Gojo-rakuen, a former red-light district between Gojo and Kiyomizu-Gojo Stations and along the western side of Kamo River, is now a hotspot for fast-moving investors. The neighborhood is undergoing rapid gentrification into a trendy tourist district, while land values are seeing strong growth.
Between 2013 and 2019, rosenka land tax values (used only for calculating inheritance and gift tax) increased by almost 70% on some streets. Land that once traded for under 100,000 Yen/sqm in 2011 was selling for up to 550,000 Yen/sqm in 2017. Now, the average market price in this area is closer to 700,000 Yen/sqm. In 2019, government land valuations at several survey sites in the surrounding neighborhood saw a year-on-year increase by as much as 20%, more than double the rate of increase seen in 2018.
What is pricing like?
- A 480 sq.ft rental house for 340,000 USD
- A 1,600 sq.ft block of land for 740,000 USD
- A 10-room dormitory-stye house for 1.4 million USD
- A 10-room hostel for 2.4 million USD
Stroll around the once undesirable and underutilized neighborhood and you will find newly opened cafes in restored historic buildings, hipster coffee shops, craft beer bars, event spaces, ateliers, and a plethora of backpackers hostels and guesthouses.
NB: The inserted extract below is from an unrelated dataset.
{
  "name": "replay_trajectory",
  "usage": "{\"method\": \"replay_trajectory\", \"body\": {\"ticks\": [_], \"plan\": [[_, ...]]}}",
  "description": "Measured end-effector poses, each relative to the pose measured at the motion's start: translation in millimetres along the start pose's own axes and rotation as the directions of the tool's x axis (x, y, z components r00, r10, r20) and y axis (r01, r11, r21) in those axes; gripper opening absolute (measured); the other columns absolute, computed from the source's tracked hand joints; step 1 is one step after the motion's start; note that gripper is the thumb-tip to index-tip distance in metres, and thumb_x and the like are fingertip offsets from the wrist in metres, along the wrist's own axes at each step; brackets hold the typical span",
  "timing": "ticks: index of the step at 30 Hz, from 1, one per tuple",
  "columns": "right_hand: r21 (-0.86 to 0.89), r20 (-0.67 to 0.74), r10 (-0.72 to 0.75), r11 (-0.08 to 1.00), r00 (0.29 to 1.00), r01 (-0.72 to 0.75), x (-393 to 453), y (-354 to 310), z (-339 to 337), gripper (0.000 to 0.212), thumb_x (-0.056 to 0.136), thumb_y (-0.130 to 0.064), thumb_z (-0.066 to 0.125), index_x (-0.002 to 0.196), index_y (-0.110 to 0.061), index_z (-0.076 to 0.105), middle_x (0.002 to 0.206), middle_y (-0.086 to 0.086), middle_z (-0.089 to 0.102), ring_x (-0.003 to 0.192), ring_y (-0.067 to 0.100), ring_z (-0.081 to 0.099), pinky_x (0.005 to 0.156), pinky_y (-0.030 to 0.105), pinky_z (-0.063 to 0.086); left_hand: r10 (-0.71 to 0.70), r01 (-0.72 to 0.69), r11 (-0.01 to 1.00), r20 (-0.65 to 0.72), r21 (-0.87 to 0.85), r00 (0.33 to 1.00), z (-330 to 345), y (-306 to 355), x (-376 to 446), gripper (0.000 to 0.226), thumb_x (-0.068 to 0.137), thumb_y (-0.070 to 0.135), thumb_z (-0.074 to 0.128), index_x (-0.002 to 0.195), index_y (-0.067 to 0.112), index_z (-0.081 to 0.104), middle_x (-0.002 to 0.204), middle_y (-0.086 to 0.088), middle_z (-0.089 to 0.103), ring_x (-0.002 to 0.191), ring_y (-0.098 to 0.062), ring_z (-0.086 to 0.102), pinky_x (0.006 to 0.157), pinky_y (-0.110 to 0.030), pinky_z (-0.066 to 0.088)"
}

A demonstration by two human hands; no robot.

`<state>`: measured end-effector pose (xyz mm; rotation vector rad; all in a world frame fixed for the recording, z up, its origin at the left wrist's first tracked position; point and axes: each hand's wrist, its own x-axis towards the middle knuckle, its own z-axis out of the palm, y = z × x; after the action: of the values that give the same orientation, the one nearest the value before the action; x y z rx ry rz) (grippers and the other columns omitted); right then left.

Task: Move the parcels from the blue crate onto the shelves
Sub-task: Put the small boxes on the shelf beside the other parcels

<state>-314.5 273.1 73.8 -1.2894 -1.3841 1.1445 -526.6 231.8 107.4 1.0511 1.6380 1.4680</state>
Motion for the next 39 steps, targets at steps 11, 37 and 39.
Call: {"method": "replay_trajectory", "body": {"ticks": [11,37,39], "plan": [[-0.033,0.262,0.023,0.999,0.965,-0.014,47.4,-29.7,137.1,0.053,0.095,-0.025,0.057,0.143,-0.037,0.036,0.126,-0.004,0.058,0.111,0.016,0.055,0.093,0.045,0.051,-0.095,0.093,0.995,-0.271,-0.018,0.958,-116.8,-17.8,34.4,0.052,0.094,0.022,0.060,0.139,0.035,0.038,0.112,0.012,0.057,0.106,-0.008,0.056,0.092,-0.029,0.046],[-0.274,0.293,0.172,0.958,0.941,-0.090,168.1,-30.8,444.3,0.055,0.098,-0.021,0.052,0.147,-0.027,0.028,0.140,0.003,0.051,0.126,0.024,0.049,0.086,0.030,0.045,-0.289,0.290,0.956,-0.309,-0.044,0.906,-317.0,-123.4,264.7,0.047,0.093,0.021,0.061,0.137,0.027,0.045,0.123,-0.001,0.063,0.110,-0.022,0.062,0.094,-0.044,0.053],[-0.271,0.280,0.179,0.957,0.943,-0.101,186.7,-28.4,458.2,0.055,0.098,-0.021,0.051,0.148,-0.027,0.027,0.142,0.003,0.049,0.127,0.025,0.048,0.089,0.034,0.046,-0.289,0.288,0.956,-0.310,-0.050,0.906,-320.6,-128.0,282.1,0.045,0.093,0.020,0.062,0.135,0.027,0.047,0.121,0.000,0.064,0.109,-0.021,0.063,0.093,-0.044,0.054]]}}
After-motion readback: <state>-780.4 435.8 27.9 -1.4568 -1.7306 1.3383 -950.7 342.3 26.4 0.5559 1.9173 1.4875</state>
This red-light district started in the mid-Edo period on former farmland. It flourished towards the end of the Edo period and early Meiji period, and was known as the largest red-light district in Kyoto. For a brief period after WWII it was recognized as a legal red-light district.
When the Anti-Prostitution Act was introduced in 1958, the district’s name was changed from Shichijo-shinchi to Gojo-rakuen. At the time there were 84 tea houses, 16 geisha dwellings, 15 ryokans, 19 bars, and 100 geisha. If you are lucky, you might see traditional machiya houses adorned with karahafu curved-gable roofs that date from the 1910s to 1930s.
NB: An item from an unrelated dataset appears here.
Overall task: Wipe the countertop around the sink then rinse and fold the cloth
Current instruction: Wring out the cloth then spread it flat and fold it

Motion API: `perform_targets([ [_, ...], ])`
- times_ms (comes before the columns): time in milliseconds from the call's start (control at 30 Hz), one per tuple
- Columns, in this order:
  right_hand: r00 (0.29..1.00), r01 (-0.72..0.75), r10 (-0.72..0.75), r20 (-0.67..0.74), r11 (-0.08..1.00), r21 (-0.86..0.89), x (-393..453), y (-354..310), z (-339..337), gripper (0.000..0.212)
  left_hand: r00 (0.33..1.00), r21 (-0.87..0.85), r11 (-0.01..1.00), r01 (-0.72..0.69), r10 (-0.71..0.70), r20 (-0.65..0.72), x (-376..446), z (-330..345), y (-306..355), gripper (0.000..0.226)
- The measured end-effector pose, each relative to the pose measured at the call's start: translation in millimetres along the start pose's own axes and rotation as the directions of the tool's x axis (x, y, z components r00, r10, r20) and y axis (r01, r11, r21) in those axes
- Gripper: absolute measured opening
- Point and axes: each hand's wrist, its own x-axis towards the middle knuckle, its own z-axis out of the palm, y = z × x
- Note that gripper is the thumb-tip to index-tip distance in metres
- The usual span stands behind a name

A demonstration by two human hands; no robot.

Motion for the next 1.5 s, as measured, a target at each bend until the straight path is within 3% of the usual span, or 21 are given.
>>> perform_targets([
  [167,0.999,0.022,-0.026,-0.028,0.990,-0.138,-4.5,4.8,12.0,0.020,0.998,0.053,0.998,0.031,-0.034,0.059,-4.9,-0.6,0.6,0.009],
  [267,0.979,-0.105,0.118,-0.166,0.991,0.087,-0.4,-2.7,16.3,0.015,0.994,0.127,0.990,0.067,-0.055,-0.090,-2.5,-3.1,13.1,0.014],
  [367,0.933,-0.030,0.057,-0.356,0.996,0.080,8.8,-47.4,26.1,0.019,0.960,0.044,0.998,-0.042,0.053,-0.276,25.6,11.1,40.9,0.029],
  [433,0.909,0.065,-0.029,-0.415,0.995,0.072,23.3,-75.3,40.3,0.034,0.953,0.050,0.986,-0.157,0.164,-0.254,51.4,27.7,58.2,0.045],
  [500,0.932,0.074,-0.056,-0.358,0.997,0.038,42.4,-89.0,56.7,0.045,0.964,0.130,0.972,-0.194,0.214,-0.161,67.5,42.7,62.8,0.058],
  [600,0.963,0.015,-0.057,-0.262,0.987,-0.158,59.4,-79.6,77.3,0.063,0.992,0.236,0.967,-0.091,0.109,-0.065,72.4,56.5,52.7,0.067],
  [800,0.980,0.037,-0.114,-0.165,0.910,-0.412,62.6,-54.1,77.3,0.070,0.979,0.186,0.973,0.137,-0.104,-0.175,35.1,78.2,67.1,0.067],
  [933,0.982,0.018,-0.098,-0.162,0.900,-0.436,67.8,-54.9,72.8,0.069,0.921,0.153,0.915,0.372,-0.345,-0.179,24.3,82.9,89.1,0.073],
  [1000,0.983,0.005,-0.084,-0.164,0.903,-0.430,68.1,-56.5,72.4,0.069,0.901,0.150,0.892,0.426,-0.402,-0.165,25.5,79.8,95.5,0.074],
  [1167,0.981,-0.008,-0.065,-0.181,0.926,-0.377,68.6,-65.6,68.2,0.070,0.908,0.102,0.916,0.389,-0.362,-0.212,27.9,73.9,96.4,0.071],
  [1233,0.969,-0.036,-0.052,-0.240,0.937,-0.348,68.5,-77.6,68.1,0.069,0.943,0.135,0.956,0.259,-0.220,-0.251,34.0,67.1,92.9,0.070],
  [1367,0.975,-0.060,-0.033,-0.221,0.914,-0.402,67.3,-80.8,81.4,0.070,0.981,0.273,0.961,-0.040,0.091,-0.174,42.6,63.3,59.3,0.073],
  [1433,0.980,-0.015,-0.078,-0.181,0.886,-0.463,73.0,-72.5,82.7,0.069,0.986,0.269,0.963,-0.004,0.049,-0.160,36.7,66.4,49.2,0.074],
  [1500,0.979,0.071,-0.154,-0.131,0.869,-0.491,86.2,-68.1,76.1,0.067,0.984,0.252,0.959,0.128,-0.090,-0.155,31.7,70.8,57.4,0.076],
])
In 2010, prefectural police raided the neighborhood arresting five tea house and geisha dwelling operators for violating the Anti-Prostitution Act. After the raid, several tea houses closed and some buildings were later demolished. The once undesirable neighborhood sat relatively underutilized for the next couple of years.
The current record low interest rates mean Japanese investors not only have access to cheaper finance but are also actively seeking out places to put their money that will generate even a minor return. A lot of that money is being funneled into real estate, pushing up property values while compressing yields. In central Tokyo, gross yields have crept down to the 3% range both on large-ticket buildings and on high-end condos.
Keen investors are now seeking out undervalued districts in hopes of achieving a higher return. Some of that investment is going to old downtown or shitamachi districts both in Tokyo and other urban centers, including Kyoto.
Of course, domestic investors move fast and in great numbers which means these little-known-gems don’t remain undervalued for long.